- What you need to do -
Exact copy, no pictures: every line from the one that contains "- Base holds" through the end of the data below, and nothing else.

- Supplied data -
==================================================

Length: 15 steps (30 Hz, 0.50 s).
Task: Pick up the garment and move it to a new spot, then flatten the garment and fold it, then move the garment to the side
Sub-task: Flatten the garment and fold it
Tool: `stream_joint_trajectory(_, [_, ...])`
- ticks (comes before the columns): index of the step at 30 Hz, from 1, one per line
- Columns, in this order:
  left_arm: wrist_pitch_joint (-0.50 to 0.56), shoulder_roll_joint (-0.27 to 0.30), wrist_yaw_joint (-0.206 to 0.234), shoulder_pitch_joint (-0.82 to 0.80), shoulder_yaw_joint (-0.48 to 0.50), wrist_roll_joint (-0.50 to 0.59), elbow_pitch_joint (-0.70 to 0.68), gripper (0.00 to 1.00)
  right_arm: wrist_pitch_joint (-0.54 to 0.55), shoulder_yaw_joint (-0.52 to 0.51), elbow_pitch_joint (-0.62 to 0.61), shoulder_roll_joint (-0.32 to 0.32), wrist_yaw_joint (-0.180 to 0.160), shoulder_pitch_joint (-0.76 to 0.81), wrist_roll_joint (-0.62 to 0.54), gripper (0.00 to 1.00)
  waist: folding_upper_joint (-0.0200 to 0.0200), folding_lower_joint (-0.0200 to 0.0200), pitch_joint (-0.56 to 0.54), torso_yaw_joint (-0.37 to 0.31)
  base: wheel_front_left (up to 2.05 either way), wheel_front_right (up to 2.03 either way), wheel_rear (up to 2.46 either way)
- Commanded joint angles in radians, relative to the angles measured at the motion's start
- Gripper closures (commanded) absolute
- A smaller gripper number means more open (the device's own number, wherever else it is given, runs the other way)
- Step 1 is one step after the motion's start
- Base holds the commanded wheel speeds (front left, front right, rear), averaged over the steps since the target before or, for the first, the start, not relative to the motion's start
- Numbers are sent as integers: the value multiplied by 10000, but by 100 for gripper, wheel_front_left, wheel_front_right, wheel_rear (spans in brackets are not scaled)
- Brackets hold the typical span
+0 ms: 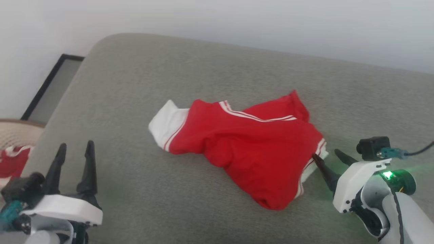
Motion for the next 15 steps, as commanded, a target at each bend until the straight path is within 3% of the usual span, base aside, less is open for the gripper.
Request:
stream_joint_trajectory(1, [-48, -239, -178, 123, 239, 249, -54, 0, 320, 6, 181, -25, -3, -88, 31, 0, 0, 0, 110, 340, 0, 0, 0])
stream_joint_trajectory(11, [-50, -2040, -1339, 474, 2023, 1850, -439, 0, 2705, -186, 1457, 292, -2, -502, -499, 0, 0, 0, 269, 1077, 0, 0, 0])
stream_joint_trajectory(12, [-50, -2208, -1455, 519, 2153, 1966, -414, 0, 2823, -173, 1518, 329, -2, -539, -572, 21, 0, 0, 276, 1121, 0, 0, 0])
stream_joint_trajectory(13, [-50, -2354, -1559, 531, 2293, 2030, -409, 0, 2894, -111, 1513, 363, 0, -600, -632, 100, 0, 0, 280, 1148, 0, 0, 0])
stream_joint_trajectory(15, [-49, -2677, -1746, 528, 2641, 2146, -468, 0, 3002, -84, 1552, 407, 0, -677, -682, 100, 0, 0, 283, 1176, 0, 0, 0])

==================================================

- Completed task -
- Base holds the commanded wheel speeds (front left, front right, rear), averaged over the steps since the target before or, for the first, the start, not relative to the motion's start
- Numbers are sent as integers: the value multiplied by 10000, but by 100 for gripper, wheel_front_left, wheel_front_right, wheel_rear (spans in brackets are not scaled)
- Brackets hold the typical span
+0 ms: 
Motion for the next 15 steps, as commanded, a target at each bend until the straight path is within 3% of the usual span, base aside, less is open for the gripper.
Request:
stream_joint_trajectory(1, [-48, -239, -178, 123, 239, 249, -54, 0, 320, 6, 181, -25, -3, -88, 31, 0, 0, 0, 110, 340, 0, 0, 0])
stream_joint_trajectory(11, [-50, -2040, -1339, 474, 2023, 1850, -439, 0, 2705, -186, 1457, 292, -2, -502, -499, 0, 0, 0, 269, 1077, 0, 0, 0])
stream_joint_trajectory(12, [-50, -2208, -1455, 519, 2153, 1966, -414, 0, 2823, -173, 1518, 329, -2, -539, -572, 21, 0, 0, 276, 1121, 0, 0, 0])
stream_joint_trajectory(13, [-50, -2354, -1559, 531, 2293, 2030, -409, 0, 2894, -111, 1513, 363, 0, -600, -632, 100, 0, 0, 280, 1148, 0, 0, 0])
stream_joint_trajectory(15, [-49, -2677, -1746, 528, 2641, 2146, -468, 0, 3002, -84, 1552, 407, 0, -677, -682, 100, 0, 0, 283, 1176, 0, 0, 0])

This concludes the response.